Can ChatGPT Be Accurate in Clinical Decision Making? New Study Has a Surprising Answer

A recent study led by researchers from Mass General Brigham has shed light on the accuracy of ChatGPT in clinical decision making.

The research revealed that the large-language model (LLM) AI chatbot achieved approximately 72% accuracy in overall clinical decisions, encompassing tasks from generating potential diagnoses to final diagnoses and care management choices.

The study included various medical specialties and was conducted in both primary care and emergency settings.

Can ChatGPT Be Accurate in Clinical Decision Making? New Study Has a Surprising Answer — A new study has shed light on the accuracy of ChatGPT in clinical decision making. STEFANI REYNOLDS/AFP via Getty Images

Comparable to Fresh-Grad Medical Professional

Lead author Marc Succi, MD, expressed that the performance of ChatGPT was comparable to that of a freshly graduated medical professional, highlighting the potential of LLMs to serve as effective tools in the realm of medicine.
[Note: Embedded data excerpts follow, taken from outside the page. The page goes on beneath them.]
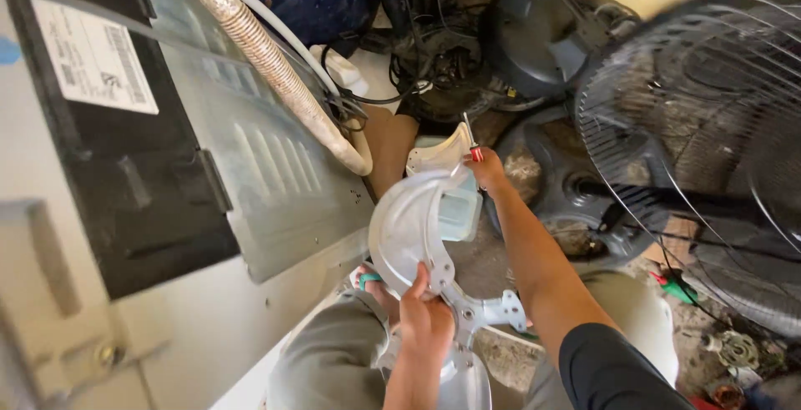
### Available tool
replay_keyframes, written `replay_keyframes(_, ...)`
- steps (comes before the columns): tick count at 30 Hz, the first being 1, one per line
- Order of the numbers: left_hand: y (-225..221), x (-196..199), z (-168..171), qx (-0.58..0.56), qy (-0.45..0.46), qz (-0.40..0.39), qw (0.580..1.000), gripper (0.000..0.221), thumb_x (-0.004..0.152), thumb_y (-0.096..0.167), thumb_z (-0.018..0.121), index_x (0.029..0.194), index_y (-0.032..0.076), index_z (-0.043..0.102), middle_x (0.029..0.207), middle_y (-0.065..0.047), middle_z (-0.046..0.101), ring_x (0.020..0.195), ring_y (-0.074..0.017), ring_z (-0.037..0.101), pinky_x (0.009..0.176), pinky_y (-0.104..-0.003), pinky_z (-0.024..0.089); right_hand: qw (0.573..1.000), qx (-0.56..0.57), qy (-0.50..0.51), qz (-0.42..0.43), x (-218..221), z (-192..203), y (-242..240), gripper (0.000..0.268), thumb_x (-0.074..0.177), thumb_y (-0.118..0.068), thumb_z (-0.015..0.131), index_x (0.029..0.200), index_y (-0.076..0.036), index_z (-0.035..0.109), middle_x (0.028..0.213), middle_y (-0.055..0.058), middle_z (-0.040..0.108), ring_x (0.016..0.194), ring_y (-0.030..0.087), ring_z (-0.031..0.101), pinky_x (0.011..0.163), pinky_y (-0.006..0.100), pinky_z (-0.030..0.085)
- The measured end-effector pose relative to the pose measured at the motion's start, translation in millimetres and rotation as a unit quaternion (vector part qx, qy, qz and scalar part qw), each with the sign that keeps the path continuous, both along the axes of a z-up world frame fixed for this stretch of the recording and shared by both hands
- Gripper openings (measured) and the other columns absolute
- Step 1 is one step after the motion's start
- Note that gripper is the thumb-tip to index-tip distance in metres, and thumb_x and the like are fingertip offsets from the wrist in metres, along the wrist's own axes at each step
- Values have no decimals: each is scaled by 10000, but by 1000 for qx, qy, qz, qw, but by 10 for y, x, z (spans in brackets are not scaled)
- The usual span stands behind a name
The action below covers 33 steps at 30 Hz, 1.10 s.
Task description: Assembling fan blades onto a bracket using a screwdriver.
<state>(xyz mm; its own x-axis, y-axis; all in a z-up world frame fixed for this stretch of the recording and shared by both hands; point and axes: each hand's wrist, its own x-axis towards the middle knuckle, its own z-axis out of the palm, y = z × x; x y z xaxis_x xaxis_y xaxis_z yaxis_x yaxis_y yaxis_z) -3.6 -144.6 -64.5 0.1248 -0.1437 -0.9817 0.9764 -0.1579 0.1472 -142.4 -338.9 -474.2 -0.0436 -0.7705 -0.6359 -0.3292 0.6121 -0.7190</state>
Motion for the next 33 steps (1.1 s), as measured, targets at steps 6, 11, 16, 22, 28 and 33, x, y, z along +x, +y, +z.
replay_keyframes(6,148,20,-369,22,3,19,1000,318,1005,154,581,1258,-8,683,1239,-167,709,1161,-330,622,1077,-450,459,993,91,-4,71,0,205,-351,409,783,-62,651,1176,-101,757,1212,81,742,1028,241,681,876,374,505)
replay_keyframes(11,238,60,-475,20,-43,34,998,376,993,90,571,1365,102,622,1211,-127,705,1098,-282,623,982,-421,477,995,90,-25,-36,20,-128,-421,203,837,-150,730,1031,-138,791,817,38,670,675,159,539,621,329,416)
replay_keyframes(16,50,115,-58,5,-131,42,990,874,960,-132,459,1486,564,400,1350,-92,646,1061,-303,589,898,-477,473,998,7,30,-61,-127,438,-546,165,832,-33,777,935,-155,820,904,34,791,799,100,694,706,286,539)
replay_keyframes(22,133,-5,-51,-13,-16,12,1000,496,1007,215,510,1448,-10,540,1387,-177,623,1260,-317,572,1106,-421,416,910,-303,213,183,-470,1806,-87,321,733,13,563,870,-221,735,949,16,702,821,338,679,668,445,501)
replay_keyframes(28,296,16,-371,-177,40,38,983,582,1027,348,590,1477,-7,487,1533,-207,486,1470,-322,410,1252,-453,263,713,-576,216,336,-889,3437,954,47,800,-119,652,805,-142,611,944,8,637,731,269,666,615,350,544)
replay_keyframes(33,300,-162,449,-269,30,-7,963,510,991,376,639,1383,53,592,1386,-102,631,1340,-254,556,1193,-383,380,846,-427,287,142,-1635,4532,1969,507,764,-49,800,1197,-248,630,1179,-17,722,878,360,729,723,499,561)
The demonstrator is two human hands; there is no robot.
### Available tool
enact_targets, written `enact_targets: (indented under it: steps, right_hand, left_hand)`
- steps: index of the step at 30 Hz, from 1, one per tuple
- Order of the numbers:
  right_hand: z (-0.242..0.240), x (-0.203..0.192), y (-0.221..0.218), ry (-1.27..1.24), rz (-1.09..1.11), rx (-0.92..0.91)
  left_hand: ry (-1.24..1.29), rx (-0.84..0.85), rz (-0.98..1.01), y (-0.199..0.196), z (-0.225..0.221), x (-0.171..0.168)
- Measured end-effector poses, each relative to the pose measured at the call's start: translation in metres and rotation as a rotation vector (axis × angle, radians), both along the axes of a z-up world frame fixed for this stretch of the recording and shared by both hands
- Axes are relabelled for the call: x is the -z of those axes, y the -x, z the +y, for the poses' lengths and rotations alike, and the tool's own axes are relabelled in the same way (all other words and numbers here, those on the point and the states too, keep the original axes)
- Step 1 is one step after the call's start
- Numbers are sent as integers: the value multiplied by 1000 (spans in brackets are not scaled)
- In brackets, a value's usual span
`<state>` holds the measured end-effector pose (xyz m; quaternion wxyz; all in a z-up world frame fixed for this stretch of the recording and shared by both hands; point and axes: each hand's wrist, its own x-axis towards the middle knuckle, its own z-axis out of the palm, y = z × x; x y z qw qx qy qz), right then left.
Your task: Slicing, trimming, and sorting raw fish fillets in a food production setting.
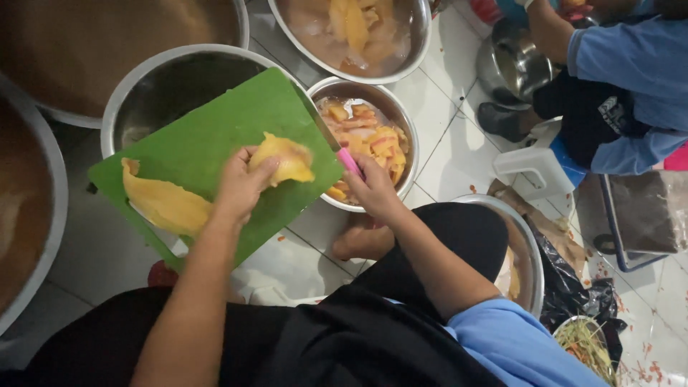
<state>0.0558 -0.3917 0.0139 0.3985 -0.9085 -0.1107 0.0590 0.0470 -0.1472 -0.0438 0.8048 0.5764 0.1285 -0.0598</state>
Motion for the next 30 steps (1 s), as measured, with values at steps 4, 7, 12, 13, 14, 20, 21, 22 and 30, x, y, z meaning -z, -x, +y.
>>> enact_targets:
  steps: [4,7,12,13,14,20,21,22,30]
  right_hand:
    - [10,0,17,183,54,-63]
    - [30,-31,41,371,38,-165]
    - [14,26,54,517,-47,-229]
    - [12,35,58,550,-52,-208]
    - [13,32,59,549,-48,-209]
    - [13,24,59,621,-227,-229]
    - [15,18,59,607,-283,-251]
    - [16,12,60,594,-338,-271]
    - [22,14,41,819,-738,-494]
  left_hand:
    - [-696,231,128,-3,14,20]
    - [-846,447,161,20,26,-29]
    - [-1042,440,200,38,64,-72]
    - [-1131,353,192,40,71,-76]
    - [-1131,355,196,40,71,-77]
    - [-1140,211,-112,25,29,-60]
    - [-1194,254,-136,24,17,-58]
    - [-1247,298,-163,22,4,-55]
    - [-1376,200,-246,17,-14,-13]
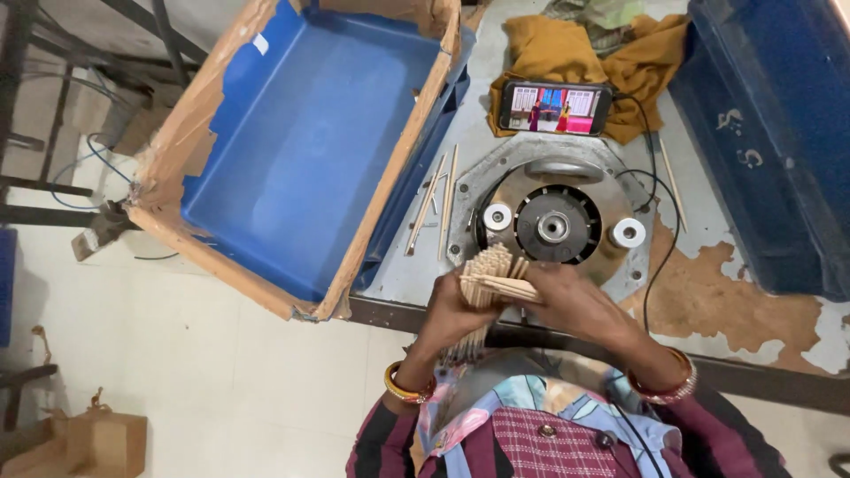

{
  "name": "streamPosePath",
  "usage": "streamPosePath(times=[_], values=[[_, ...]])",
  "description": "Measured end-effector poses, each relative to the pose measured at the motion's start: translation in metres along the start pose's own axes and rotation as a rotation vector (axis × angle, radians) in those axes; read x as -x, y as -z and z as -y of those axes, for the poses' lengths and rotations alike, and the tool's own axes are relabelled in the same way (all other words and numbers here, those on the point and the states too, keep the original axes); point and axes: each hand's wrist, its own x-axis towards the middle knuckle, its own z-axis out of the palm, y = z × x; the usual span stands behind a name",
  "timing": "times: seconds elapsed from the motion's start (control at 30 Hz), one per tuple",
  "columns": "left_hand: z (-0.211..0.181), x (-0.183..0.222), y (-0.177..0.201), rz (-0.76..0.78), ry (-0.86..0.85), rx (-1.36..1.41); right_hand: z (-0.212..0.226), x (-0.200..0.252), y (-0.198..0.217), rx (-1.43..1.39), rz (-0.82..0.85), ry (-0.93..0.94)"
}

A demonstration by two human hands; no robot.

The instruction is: Manually placing thin sticks into a circular assembly jig to bundle or process them.

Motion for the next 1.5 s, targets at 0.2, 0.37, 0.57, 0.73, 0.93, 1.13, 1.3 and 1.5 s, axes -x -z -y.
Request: streamPosePath(times=[0.2,0.37,0.57,0.73,0.93,1.13,1.3,1.5], values=[[0.079,0.007,0.002,-0.251,0.491,0.271,0.017,-0.007,0.067,0.47,-0.33,-0.393],[0.054,0.005,0.0,-0.342,0.545,0.598,-0.045,-0.028,0.025,0.459,-0.309,-0.27],[0.077,0.025,0.002,-0.309,0.541,0.57,-0.051,-0.033,0.017,0.384,-0.372,-0.182],[0.059,0.027,-0.001,-0.168,0.321,0.354,0.012,-0.01,0.019,0.144,-0.549,-0.125],[0.017,-0.003,0.004,0.13,-0.076,-0.127,0.003,0.0,0.016,-0.028,0.042,0.067],[0.055,0.001,0.005,-0.155,0.398,0.361,0.006,0.024,0.051,0.06,-0.218,-0.206],[0.066,0.014,0.012,-0.248,0.463,0.584,-0.04,-0.018,0.037,0.375,-0.326,-0.205],[0.088,0.042,0.019,-0.325,0.599,0.666,-0.042,-0.025,0.013,0.441,-0.368,-0.212]])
"No real benchmarks exists, but we estimate this performance to be at the level of someone who has just graduated from medical school, such as an intern or resident. This tells us that LLMs in general have the potential to be an augmenting tool for the practice of medicine and support clinical decision making with impressive accuracy," Succi said in a statement.

Despite the rapid advancements in artificial intelligence, the extent to which LLMs can contribute to comprehensive clinical care remains unexplored.

This study sought to investigate ChatGPT's capabilities in advising and making clinical decisions across a complete patient encounter, including diagnostic workups, clinical management, and final diagnoses.

The research involved presenting segments of standardized clinical scenarios to ChatGPT, simulating real-world patient interactions. ChatGPT was tasked with generating differential diagnoses based on initial patient information, followed by making management decisions and arriving at a final diagnosis through successive iterations of data input.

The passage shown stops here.